第25章 章
第 25 章
即便再傷心難過,自己親口答應的工作,沈郁也不會任性推掉。
當天早上被接到錄制現場,孫萌一看到他,先關起門摁頭來了一頓“關心”。
“你臉色怎麽難看成這樣啊,什麽情況,事兒沒成?還挨揍了?”
“…”
沈郁直接沒說話。
把自己光溜溜的送到人家面前,使勁渾身解數折騰,結果人家連點反應都沒有,這事兒對他來說太傷自尊了,他說不出口。
“說話啊。” 孫萌推了推他。“到底怎麽了啊,前男友呢,他是不是揍你了?”
“…”
沈郁還是沒說話。
倒是沒揍他,就是第二天起的很晚,醒來打着上班遲到的名義着急忙慌的穿上衣服就跑了,并且從此之後再也沒回家,什麽解釋都沒有就算了,還吓的不敢回來了,這事兒更丢人,沈郁更說不出口。
孫萌見他垮着個臉就是不說話,猜測是受了不少委屈,又生氣,又無奈,長長嘆了口氣之後過去抱了抱他。“好啦,收複渣男非一日之功,慢慢來把。”
沈郁今天參加的是個做客訪談節目,主要是閑聊,宣傳宣傳最近即将上映的電影,前兩天畢竟剛受過傷,腿上還綁着夾板,臉色也難看,大v博主沒好意思留他聊太久,問的問題也都很常規,節目錄制的很順利。
同一場節目錄制分上下期,沈郁錄完之後,接着就是另一位男明星,這位沈郁也認識,并且倆人之間長年不對付,後臺相遇,必是一場刀光劍影。

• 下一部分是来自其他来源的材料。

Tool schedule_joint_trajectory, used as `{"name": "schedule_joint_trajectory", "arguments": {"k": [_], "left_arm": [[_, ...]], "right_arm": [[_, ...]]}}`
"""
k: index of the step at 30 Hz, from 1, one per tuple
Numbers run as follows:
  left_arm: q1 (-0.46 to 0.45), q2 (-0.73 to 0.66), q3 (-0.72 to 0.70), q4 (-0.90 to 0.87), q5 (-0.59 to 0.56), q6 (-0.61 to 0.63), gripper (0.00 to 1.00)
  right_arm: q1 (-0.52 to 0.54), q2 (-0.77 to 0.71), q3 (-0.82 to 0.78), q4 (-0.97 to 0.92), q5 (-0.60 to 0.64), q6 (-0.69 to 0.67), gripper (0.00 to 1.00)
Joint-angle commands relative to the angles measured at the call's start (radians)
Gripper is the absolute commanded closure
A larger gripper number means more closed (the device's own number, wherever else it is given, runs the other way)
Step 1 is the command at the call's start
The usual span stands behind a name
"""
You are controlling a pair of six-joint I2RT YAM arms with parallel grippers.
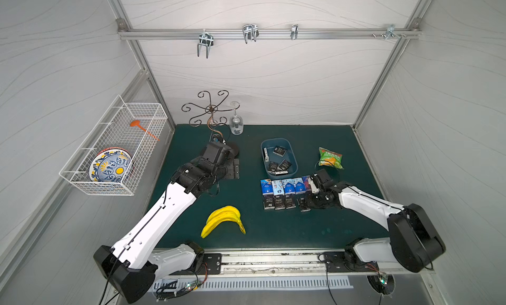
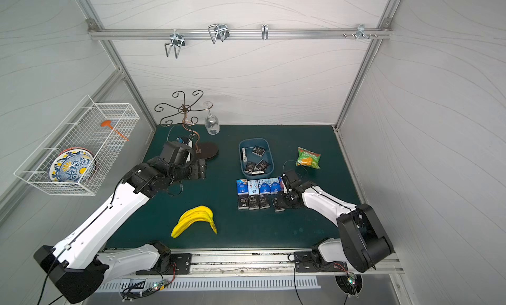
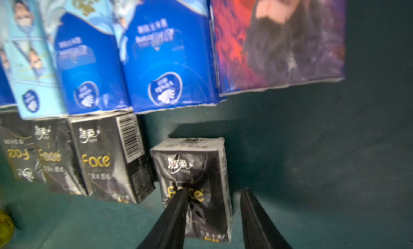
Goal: Take the pocket tissues out of the storage box
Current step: Adjust the pocket tissues at the center of the board.
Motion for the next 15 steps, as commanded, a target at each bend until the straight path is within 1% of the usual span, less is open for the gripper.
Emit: {"name": "schedule_joint_trajectory", "arguments": {"k": [1,6,15], "left_arm": [[0.003,-0.018,-0.001,0.036,-0.008,-0.001,0.13],[0.002,-0.015,0.001,0.037,-0.005,0.001,0.13],[0.002,-0.015,0.001,0.037,-0.008,0.002,0.13]], "right_arm": [[-0.006,0.030,-0.012,0.013,0.002,0.006,0.60],[-0.006,0.042,-0.014,0.023,0.004,0.020,0.63],[-0.006,0.082,0.005,0.051,0.002,0.039,0.63]]}}
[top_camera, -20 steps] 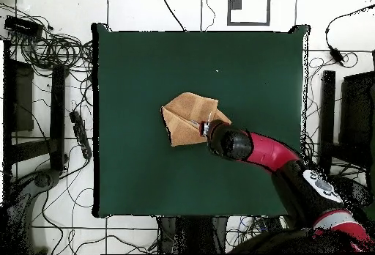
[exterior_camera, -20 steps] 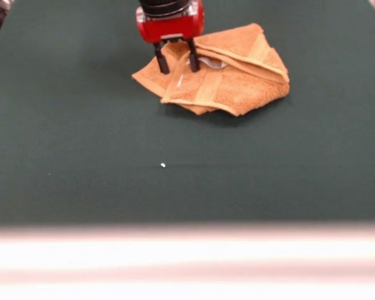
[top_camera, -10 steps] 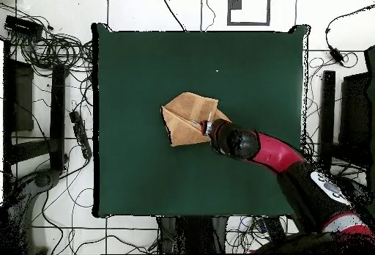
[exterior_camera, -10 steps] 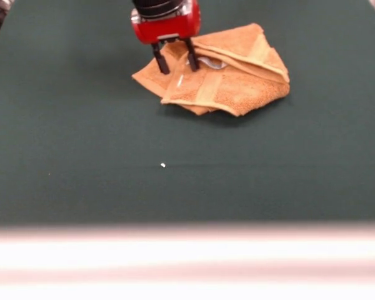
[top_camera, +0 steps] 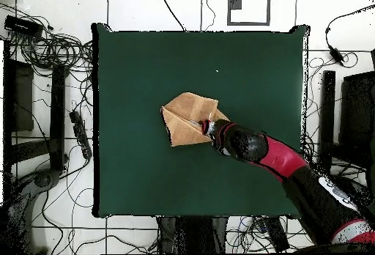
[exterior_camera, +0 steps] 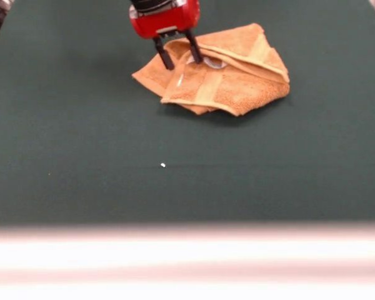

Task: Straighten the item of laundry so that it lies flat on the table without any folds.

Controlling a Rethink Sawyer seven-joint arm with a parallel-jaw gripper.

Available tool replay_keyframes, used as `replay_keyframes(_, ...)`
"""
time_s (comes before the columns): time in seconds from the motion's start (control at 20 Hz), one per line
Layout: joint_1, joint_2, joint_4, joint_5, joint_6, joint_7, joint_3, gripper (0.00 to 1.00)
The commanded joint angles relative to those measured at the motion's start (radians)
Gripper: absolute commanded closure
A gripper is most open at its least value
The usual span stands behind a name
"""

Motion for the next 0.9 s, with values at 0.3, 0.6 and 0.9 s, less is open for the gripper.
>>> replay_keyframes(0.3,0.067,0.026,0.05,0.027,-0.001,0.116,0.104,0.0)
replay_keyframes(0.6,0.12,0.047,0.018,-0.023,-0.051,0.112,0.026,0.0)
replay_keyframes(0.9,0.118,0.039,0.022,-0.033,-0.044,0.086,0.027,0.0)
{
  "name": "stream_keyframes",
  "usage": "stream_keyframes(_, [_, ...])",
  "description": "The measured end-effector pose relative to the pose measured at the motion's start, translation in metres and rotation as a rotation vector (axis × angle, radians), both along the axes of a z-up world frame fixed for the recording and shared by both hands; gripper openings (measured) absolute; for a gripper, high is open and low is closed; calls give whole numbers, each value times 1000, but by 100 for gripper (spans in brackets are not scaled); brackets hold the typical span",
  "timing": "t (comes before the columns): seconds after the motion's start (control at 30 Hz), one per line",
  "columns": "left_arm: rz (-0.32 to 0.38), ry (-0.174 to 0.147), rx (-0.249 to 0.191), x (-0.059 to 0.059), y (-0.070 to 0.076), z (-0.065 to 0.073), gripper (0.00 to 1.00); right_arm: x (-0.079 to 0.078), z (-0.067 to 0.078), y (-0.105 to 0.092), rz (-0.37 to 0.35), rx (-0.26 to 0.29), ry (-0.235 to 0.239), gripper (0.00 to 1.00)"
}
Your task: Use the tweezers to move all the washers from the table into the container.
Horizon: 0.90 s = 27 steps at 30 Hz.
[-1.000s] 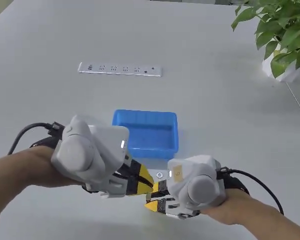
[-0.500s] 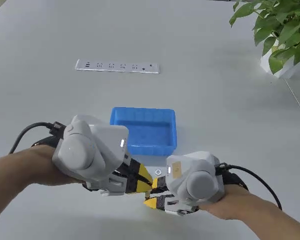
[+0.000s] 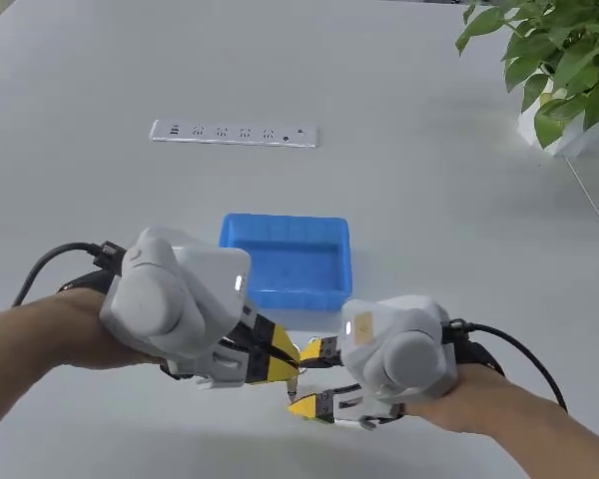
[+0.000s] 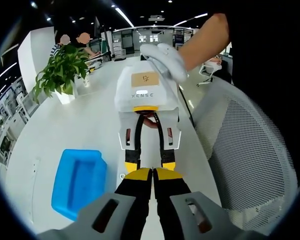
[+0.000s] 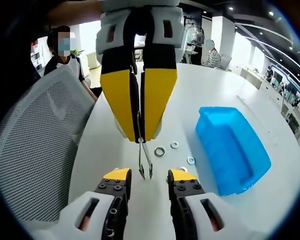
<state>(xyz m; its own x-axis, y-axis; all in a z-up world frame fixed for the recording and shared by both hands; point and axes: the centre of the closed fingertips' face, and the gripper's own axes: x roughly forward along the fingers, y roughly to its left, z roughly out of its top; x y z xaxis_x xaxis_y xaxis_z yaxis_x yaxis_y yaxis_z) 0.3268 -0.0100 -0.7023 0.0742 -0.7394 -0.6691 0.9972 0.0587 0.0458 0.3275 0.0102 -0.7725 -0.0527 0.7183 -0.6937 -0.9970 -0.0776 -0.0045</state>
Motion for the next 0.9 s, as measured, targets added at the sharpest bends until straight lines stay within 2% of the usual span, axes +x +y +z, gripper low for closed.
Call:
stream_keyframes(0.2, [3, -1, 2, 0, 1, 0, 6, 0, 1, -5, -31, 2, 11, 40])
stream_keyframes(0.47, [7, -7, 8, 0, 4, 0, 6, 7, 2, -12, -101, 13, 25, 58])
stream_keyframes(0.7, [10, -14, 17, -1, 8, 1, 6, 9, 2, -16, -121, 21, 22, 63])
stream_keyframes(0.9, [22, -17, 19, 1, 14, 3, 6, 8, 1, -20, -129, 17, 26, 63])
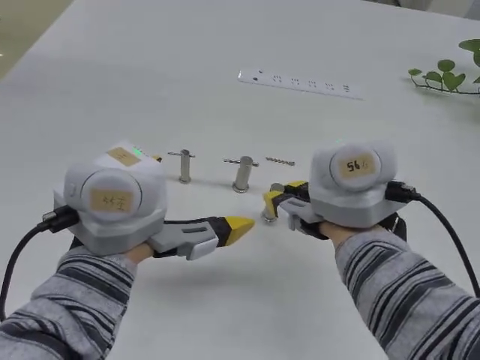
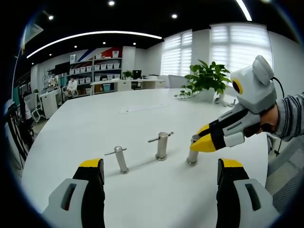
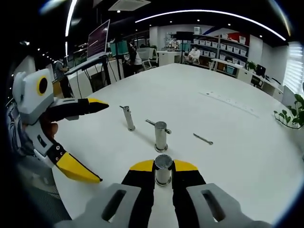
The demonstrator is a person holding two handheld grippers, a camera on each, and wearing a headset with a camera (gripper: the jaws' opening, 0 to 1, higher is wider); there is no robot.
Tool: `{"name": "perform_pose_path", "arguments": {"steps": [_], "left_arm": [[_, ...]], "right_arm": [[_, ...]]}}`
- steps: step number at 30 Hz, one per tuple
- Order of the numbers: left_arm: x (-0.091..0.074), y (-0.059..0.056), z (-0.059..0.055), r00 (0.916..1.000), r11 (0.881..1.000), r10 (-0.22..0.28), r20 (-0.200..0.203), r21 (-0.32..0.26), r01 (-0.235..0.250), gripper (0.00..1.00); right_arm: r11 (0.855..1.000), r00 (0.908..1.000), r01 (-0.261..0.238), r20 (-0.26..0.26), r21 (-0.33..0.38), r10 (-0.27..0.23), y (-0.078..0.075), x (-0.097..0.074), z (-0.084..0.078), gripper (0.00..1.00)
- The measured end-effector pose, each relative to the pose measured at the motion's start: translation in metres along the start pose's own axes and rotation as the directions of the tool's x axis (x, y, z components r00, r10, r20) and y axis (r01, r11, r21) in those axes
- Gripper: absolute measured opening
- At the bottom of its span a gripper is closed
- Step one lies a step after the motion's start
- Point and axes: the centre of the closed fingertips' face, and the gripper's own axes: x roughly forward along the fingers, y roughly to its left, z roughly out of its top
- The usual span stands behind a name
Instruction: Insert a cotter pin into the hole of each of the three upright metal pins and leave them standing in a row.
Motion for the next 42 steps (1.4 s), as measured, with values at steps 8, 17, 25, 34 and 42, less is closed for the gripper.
{"name": "perform_pose_path", "arguments": {"steps": [8,17,25,34,42], "left_arm": [[0.002,0.001,0.001,1.0,1.0,-0.002,-0.002,0.018,0.003,0.99],[0.006,-0.001,0.001,0.9999,1.0,-0.014,-0.007,0.023,0.014,0.99],[0.006,0.0,-0.002,0.9996,0.999,-0.014,-0.023,0.039,0.014,0.99],[0.004,0.003,-0.001,0.9998,0.999,-0.006,-0.016,0.032,0.006,0.99],[0.003,0.002,0.004,0.9999,1.0,-0.006,0.009,0.01,0.006,0.99]], "right_arm": [[1.0,0.9998,0.018,0.001,-0.003,-0.018,0.009,0.005,-0.005,0.08],[0.993,0.9966,0.082,-0.008,0.084,-0.082,0.01,0.005,-0.006,0.08],[0.987,0.9941,0.107,-0.031,0.121,-0.104,0.013,0.005,-0.009,0.09],[0.985,0.999,0.044,-0.005,0.169,-0.044,0.02,-0.003,-0.014,0.12],[0.994,0.9995,0.019,0.023,0.104,-0.021,0.011,-0.017,-0.013,0.22]]}}
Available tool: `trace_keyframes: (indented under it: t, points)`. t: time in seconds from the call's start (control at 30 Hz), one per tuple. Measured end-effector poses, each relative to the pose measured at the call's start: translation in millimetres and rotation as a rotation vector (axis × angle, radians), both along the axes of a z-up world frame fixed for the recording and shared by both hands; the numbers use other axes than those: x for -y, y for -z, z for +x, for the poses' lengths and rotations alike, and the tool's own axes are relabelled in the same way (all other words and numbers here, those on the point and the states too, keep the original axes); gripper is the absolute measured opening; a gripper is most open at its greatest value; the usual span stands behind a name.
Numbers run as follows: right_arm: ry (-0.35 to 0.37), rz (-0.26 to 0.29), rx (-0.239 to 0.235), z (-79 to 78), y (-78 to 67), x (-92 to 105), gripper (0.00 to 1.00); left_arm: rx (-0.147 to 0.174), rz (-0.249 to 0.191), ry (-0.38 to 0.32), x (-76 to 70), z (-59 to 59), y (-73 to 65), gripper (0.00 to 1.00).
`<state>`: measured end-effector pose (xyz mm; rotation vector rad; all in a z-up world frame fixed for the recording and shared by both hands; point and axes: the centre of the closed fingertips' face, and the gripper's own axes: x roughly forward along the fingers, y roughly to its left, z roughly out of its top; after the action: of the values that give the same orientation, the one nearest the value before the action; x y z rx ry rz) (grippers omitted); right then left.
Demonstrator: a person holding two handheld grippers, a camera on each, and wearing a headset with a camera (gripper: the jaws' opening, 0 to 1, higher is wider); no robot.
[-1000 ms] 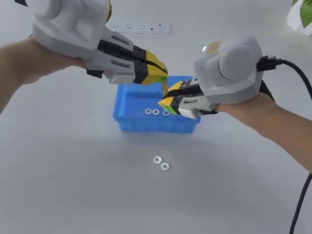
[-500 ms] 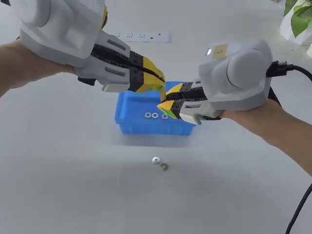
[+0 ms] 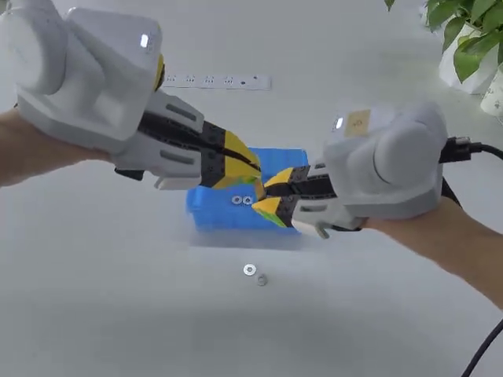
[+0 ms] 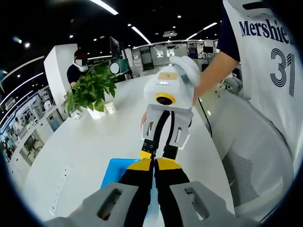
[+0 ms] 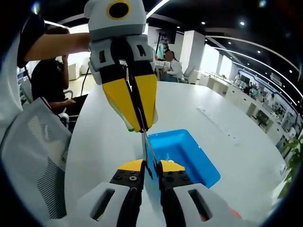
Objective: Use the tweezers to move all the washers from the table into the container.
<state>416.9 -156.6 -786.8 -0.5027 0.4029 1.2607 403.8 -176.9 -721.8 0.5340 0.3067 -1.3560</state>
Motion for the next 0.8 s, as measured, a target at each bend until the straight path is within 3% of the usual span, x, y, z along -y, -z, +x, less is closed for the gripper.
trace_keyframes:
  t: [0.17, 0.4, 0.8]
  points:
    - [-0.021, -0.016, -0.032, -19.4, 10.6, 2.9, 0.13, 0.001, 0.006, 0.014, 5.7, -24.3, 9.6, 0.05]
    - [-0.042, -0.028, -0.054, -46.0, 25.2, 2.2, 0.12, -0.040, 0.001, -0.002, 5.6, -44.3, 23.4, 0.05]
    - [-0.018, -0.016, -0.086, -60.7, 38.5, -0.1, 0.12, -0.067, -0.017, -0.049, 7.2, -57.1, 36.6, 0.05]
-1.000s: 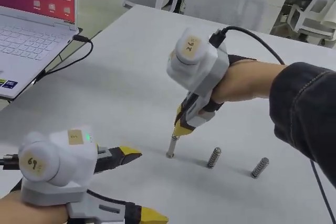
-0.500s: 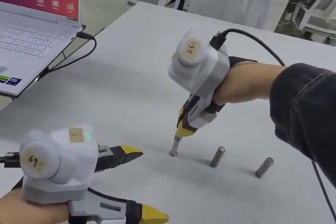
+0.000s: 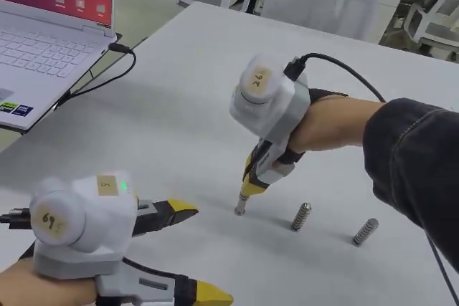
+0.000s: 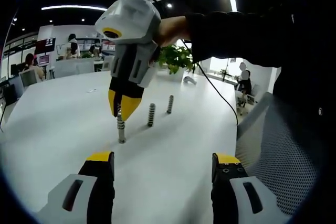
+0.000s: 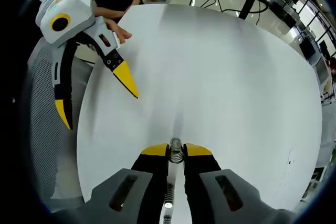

話說,對方叫謝之珩,是高中時邢延的同班同學,對邢延不知道具體是什麽感情,反正對沈郁是深惡痛絕,從來都是見沈郁比見情敵還分外眼紅。
“喲,這不是沈學弟嗎,好久不見了,怪想你的呢。”
這人是個歌手,長的不錯,顏值身高體态,樣樣挑不出毛病,就是嘴太欠,尤其碰上沈郁,開口必然帶着點陰陽怪氣。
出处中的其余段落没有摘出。